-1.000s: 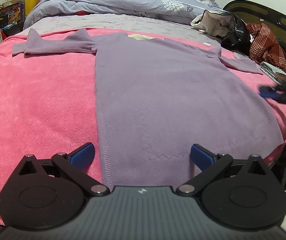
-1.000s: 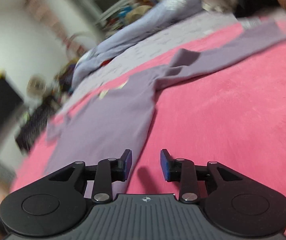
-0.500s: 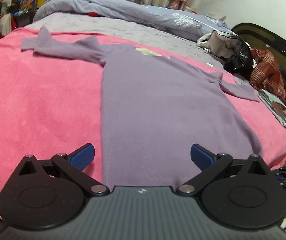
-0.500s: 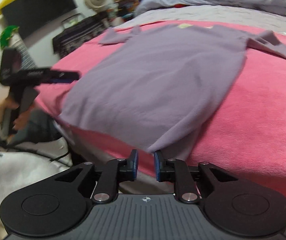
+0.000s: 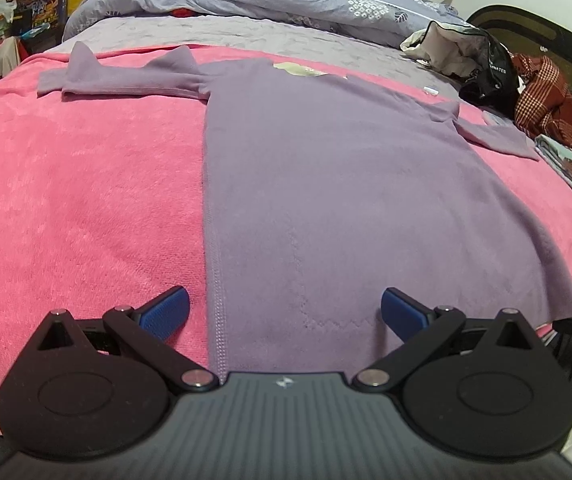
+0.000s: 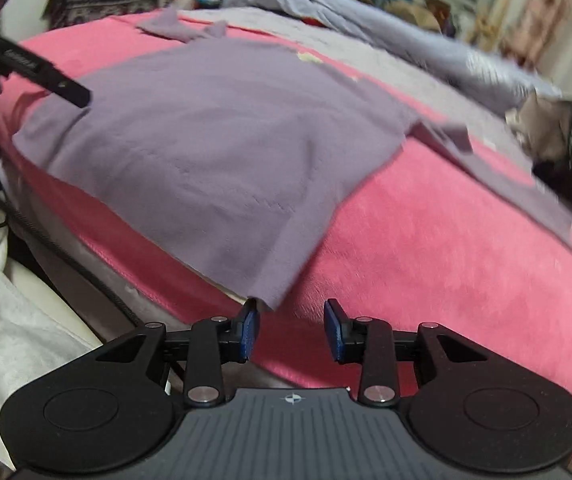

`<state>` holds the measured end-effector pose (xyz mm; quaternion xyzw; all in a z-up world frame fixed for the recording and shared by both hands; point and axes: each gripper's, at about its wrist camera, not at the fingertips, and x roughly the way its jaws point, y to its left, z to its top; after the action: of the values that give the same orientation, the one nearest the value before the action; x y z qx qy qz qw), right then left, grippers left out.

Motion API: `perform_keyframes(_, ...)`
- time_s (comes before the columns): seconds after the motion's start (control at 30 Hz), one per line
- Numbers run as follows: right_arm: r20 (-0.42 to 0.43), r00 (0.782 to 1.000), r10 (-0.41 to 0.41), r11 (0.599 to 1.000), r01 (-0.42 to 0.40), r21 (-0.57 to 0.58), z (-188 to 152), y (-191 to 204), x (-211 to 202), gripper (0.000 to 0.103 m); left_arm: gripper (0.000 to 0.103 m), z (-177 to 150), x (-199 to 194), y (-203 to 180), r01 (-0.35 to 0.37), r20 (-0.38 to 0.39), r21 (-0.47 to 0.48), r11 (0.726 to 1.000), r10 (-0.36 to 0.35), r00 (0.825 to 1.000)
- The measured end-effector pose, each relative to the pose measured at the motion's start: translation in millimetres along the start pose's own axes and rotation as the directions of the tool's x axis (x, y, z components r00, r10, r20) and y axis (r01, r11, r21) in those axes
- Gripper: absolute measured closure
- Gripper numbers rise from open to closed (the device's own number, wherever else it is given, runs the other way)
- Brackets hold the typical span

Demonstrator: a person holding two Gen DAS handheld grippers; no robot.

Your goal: Fold clothes

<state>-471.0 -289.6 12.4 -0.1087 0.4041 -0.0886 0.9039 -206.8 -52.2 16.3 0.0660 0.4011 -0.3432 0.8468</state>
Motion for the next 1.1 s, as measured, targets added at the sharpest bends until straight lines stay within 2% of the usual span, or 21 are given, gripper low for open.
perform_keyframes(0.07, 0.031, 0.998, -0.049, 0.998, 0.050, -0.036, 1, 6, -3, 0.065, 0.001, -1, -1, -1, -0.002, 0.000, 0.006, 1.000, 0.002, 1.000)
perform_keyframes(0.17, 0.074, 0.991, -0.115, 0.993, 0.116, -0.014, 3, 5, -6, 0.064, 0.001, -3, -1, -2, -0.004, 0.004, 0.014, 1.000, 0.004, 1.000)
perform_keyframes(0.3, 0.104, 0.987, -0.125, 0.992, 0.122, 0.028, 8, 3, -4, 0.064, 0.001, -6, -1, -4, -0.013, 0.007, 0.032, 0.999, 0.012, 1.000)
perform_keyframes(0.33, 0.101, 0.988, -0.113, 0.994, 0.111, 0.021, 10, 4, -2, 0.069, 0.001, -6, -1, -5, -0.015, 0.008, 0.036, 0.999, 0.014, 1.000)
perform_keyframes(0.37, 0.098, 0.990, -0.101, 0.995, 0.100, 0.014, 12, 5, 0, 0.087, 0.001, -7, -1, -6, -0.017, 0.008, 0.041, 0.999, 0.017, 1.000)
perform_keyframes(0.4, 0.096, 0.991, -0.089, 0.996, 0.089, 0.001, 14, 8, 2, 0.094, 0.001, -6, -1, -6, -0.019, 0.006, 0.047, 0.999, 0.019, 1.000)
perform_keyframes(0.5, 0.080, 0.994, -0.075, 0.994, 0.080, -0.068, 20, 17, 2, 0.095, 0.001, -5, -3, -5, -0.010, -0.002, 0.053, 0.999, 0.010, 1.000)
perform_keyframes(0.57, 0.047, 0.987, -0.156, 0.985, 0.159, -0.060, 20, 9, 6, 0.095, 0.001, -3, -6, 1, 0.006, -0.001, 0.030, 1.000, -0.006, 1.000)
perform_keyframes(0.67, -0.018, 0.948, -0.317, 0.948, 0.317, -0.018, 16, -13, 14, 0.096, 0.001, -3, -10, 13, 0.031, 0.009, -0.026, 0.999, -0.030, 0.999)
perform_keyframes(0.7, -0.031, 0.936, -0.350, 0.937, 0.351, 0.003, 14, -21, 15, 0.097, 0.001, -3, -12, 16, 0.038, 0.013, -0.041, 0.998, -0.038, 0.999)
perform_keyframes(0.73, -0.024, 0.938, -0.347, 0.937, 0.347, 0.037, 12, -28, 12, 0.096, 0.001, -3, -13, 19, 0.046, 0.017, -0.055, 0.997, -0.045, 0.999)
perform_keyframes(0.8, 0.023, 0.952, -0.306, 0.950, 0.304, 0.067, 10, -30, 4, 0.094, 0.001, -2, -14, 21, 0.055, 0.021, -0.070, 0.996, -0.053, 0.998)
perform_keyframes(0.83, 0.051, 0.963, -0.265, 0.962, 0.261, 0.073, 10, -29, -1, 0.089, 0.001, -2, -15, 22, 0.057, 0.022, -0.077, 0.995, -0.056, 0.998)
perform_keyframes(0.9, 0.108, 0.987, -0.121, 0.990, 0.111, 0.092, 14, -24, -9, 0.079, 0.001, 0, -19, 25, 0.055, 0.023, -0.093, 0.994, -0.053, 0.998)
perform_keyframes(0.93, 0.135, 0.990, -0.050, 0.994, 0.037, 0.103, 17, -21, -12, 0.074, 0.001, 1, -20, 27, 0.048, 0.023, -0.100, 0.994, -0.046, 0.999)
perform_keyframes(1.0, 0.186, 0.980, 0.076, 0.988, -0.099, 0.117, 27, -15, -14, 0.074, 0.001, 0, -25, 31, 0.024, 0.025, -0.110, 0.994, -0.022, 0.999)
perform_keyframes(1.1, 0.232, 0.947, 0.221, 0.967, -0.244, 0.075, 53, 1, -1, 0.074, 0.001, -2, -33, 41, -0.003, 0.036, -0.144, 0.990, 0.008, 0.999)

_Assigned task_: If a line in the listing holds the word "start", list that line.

_Answer to this task_:
- time_s (comes before the columns): seconds after the motion's start (control at 30 Hz), one per line
- The measured end-effector pose, each relative to the pose measured at the motion's start: translation in millimetres along the start pose's own axes and rotation as the directions of the tool's x axis (x, y, z components r00, r10, r20) and y axis (r01, r11, r21) in those axes

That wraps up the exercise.